Next morning at 8 AM we sailed away with Captain Spoon and his crew of four aboard the Halaien. They had nicknames like Calamari and Coconut because their real names are Arabic and everyone had the same name. It’s called a “dhow trip”, but the correct name for the kind of boat we had is a “mashua”. I was impregnated in sun block and covered up. It was a cloudy day with some drizzle – perfect. We sailed over to Manda and into the mangrove sided creek that leads to the Takwa ruins. I’m not a sea person, but the German couple was impressed that the crew could sail in almost impossible angles to the wind. Before reaching the ruins we were collected by a small motorboat - the tide was too low for the mashua. Takwa is were the people of Shela lived before the wells got salty in the 17th century. The guide at Takwa told us a lion had killed some goats on Manda a week ago. I was probably the only one who believed him. While we were at the ruins, the part of the crew that stayed in the boat had fished five fish. After Takwa we sailed to Manda Beach where the crew cooked lunch. Coconut rice, grilled fish, vegetables unfortunately mixed with prawns and fresh fruit. Elke, who also was a vegetarian, and I could only have coconut rice and fruit. The channel between Manda Beach and Shela is so narrow you could swim over it, though there is a current. After lunch we just had a lazy beach life and the crew lay in the shade smoking whatever they were smoking. We got back to Lamu at 4 PM. This dhow trip including lunch cost only 2,500 shillings for five people. Even with tips it’s almost a robbery.

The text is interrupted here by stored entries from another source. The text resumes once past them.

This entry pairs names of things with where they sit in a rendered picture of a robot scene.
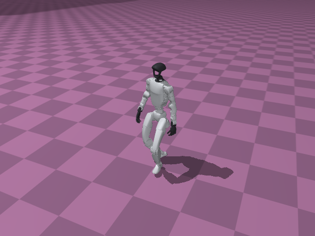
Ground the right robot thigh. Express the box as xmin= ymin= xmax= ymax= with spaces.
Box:
xmin=142 ymin=112 xmax=155 ymax=146

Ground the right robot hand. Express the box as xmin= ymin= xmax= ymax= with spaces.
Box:
xmin=136 ymin=107 xmax=142 ymax=123

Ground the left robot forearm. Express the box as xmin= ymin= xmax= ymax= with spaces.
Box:
xmin=170 ymin=104 xmax=177 ymax=125

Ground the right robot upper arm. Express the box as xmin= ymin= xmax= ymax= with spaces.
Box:
xmin=144 ymin=77 xmax=153 ymax=98

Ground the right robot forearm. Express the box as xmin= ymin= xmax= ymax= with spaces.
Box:
xmin=138 ymin=95 xmax=148 ymax=111

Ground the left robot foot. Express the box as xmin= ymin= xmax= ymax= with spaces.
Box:
xmin=152 ymin=162 xmax=162 ymax=174

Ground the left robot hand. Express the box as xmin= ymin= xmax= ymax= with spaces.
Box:
xmin=167 ymin=121 xmax=176 ymax=136

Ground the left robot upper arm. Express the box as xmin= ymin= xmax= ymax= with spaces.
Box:
xmin=163 ymin=84 xmax=176 ymax=109

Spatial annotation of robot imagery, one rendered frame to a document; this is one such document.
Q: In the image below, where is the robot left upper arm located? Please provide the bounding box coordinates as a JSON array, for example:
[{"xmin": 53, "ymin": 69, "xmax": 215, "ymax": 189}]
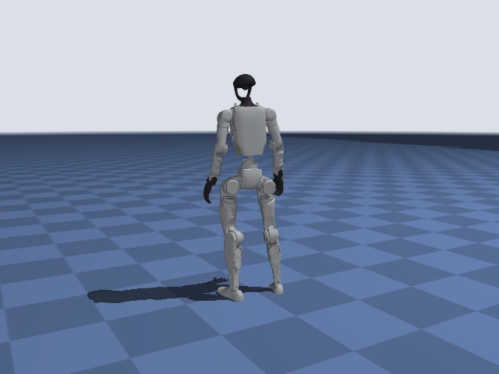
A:
[{"xmin": 216, "ymin": 109, "xmax": 234, "ymax": 154}]

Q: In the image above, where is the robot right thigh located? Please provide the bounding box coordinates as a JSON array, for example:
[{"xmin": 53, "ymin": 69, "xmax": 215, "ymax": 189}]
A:
[{"xmin": 257, "ymin": 176, "xmax": 276, "ymax": 244}]

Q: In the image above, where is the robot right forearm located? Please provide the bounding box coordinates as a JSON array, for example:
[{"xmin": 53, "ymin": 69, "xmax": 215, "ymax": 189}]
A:
[{"xmin": 272, "ymin": 144, "xmax": 284, "ymax": 176}]

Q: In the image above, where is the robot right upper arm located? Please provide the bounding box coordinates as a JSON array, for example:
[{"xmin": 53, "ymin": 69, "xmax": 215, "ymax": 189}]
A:
[{"xmin": 264, "ymin": 108, "xmax": 282, "ymax": 150}]

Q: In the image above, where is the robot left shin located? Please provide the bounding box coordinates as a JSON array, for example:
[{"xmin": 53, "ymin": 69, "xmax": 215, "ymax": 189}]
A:
[{"xmin": 224, "ymin": 232, "xmax": 242, "ymax": 292}]

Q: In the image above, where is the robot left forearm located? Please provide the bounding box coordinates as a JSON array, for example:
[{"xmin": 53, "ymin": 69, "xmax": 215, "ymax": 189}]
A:
[{"xmin": 208, "ymin": 142, "xmax": 224, "ymax": 181}]

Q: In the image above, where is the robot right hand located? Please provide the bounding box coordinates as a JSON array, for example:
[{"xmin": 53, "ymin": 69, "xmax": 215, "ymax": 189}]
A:
[{"xmin": 273, "ymin": 170, "xmax": 284, "ymax": 196}]

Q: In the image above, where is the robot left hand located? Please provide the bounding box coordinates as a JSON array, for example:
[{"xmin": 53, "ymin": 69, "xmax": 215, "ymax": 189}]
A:
[{"xmin": 203, "ymin": 177, "xmax": 217, "ymax": 203}]

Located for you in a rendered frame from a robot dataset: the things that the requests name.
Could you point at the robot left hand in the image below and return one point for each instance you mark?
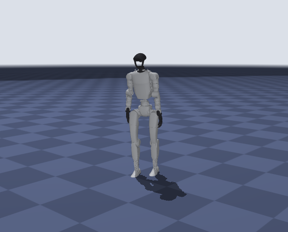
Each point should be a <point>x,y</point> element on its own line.
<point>160,118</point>

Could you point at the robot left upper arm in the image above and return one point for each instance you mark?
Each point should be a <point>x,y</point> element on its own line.
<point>154,77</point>

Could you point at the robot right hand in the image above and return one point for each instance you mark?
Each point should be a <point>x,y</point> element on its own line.
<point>127,114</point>

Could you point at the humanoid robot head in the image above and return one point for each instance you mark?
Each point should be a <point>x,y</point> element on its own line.
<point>139,57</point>

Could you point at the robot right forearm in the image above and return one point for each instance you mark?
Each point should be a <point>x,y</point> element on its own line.
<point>128,101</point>

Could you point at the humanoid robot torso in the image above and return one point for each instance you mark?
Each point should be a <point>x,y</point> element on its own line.
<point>143,89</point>

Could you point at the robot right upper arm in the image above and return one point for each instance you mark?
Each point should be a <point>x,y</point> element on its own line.
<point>129,91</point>

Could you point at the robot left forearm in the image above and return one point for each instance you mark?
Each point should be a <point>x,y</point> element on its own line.
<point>157,103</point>

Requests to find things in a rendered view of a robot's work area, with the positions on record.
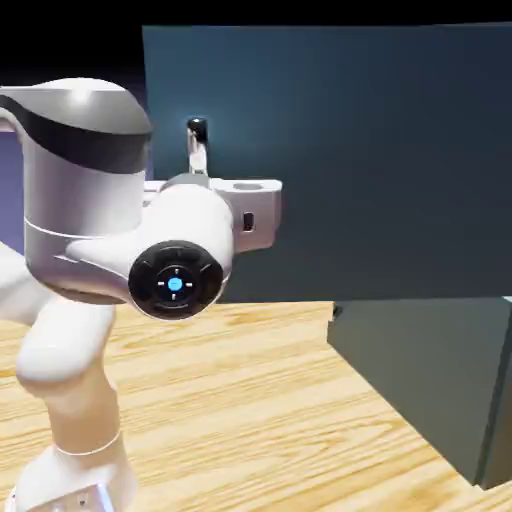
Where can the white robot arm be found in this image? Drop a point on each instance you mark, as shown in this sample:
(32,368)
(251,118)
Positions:
(80,200)

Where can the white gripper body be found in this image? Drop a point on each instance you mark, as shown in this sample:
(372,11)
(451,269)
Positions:
(152,192)

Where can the dark teal cabinet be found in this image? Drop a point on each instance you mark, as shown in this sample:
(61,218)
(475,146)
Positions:
(400,200)

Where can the small teal cabinet door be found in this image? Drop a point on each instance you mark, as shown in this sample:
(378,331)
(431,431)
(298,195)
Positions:
(416,368)

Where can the large teal cabinet door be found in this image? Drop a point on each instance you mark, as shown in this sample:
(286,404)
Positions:
(360,140)

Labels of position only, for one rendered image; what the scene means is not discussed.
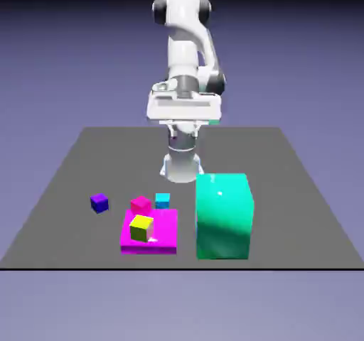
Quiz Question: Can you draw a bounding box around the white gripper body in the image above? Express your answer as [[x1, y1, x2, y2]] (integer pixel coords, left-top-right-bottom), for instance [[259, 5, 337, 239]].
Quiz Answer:
[[146, 91, 223, 126]]

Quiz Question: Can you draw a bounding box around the small cyan cube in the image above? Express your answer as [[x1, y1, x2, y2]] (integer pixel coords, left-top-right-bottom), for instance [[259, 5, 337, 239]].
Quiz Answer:
[[155, 193, 171, 210]]

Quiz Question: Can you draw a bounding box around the small pink cube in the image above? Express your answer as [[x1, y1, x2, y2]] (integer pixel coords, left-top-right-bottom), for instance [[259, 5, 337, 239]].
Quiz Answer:
[[130, 195, 152, 216]]

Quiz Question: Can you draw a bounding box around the small yellow cube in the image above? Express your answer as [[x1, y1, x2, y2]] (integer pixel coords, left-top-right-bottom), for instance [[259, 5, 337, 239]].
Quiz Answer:
[[129, 215, 155, 243]]

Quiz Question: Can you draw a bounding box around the small purple cube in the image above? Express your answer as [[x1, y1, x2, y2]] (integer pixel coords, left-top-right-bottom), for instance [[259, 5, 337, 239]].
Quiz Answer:
[[90, 193, 109, 215]]

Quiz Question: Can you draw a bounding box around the large teal box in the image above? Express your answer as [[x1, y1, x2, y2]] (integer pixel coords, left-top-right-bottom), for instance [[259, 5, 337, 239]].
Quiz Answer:
[[196, 172, 255, 261]]

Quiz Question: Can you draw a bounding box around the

In the evening I joined Elke and her friend at the posh Lamu Palace Hotel where we had some over cooked pasta. Next day I was leaving at 3 PM, so I had time to visit the donkey sanctuary and Captain H found me and gave me my sign. I paid a little extra because he had a big problem with the mast of his boat - it was broken. It might have been true. I was sad to leave the donkeys, but zebras have more stripes. I had emailed to book a cottage at Whistling Thorns between Kiserian and Isinya on the Pipeland Road south of Nairobi. At Manda airstrip I had to pay 1,000 shillings for my overweight – again. To get to Whistling Thorns I had sent an SMS to a Nairobi taxi driver called Alex. I didn’t get a confirmation that he’d got my message, so I sent another SMS – without a reply. I was sure nobody was going to pick me up, so in the morning of the day I was leaving I sent a message to a taxi driver, Jacob, recommended by Marie Louise at Whistling Thorns. At Wilson airport two taxi drivers were waiting for me: Jacob and someone sent by Alex. I was afraid everything was my fault, so I gave some money to the other driver and left with Jacob who was a gentleman who even stopped to let people cross the road! Later, when I met Alex he said it was his phone that wasn’t working, but I didn’t receive any more SMS during my trip. Weeks after I got back home my brother explained it was because my phone was full of old messages that I hadn’t erased.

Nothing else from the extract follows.